TASK STATEMENT ▸
Please give back the listing below word for word, without the images.

PROVIDED INFORMATION ▸
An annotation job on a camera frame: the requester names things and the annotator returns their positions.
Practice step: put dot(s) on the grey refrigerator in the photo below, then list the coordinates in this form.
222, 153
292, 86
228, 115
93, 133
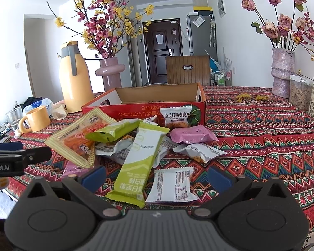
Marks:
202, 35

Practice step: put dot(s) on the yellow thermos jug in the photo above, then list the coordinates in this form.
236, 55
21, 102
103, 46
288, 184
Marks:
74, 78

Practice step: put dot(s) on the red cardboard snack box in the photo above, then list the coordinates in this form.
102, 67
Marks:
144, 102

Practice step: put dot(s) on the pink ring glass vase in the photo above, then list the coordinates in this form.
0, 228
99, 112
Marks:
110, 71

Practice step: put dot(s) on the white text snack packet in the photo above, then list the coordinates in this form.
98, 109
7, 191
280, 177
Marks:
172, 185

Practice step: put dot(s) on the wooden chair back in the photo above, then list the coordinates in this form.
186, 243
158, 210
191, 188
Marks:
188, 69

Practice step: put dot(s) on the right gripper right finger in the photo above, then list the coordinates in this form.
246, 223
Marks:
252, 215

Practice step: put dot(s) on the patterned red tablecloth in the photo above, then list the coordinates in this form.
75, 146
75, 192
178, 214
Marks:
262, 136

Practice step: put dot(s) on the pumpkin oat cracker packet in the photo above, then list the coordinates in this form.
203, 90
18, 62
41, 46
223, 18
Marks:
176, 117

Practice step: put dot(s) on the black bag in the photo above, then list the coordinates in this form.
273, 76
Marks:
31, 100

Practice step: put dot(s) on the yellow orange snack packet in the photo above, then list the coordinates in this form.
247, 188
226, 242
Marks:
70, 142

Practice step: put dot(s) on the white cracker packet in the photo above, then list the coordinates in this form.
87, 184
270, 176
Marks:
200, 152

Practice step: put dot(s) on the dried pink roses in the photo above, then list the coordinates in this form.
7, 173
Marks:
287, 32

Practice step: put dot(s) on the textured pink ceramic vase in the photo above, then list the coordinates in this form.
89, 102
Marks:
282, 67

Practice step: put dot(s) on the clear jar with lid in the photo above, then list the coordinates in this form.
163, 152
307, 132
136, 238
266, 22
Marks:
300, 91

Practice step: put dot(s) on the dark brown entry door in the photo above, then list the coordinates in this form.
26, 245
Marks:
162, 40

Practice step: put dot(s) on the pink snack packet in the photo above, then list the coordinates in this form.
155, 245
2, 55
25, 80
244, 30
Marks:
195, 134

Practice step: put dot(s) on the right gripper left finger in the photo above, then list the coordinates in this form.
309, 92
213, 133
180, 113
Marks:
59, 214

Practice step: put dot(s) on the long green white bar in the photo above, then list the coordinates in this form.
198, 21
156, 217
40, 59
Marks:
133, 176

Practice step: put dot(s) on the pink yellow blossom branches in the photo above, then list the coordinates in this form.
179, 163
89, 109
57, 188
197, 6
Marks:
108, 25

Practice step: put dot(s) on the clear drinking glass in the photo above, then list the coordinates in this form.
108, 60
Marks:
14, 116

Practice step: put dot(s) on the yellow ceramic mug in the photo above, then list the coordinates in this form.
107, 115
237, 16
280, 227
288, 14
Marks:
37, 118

ANSWER BOX ▸
An annotation job on a camera frame: the requester names things and the annotator returns their positions.
Practice step: put dot(s) on the grey refrigerator in the photo below, then list the coordinates in this form.
222, 153
292, 86
228, 115
93, 133
Marks:
202, 35

Practice step: put dot(s) on the yellow thermos jug in the photo above, then list the coordinates in this form.
236, 55
21, 102
103, 46
288, 184
Marks:
74, 78

Practice step: put dot(s) on the red cardboard snack box in the photo above, then list the coordinates in this form.
102, 67
Marks:
144, 102

Practice step: put dot(s) on the pink ring glass vase in the photo above, then list the coordinates in this form.
0, 228
99, 112
Marks:
110, 71

Practice step: put dot(s) on the white text snack packet in the photo above, then list the coordinates in this form.
98, 109
7, 191
280, 177
Marks:
172, 185

Practice step: put dot(s) on the wooden chair back in the photo above, then list the coordinates in this form.
186, 243
158, 210
191, 188
Marks:
188, 69

Practice step: put dot(s) on the right gripper right finger in the photo above, then list the coordinates in this form.
246, 223
Marks:
252, 215

Practice step: put dot(s) on the patterned red tablecloth in the photo above, then list the coordinates in this form.
75, 146
75, 192
178, 214
Marks:
262, 136

Practice step: put dot(s) on the pumpkin oat cracker packet in the photo above, then list the coordinates in this form.
203, 90
18, 62
41, 46
223, 18
Marks:
176, 117

Practice step: put dot(s) on the black bag in the photo above, then list the coordinates in this form.
273, 76
Marks:
31, 100

Practice step: put dot(s) on the yellow orange snack packet in the photo above, then list the coordinates in this form.
247, 188
226, 242
Marks:
70, 142

Practice step: put dot(s) on the white cracker packet in the photo above, then list the coordinates in this form.
87, 184
270, 176
Marks:
200, 152

Practice step: put dot(s) on the dried pink roses in the photo above, then list the coordinates in this form.
7, 173
Marks:
287, 32

Practice step: put dot(s) on the textured pink ceramic vase in the photo above, then list the coordinates in this form.
89, 102
Marks:
282, 67

Practice step: put dot(s) on the clear jar with lid in the photo above, then list the coordinates in this form.
163, 152
307, 132
136, 238
266, 22
Marks:
300, 91

Practice step: put dot(s) on the dark brown entry door in the photo above, then list the coordinates in this form.
26, 245
Marks:
162, 40

Practice step: put dot(s) on the pink snack packet in the photo above, then list the coordinates in this form.
155, 245
2, 55
25, 80
244, 30
Marks:
195, 134

Practice step: put dot(s) on the right gripper left finger in the photo above, then list the coordinates in this form.
309, 92
213, 133
180, 113
Marks:
59, 214

Practice step: put dot(s) on the long green white bar in the photo above, then list the coordinates in this form.
198, 21
156, 217
40, 59
Marks:
133, 176

Practice step: put dot(s) on the pink yellow blossom branches in the photo above, then list the coordinates in this form.
179, 163
89, 109
57, 188
197, 6
Marks:
108, 25

Practice step: put dot(s) on the clear drinking glass in the photo above, then list the coordinates in this form.
108, 60
Marks:
14, 116

Practice step: put dot(s) on the yellow ceramic mug in the photo above, then list the coordinates in this form.
107, 115
237, 16
280, 227
288, 14
Marks:
37, 118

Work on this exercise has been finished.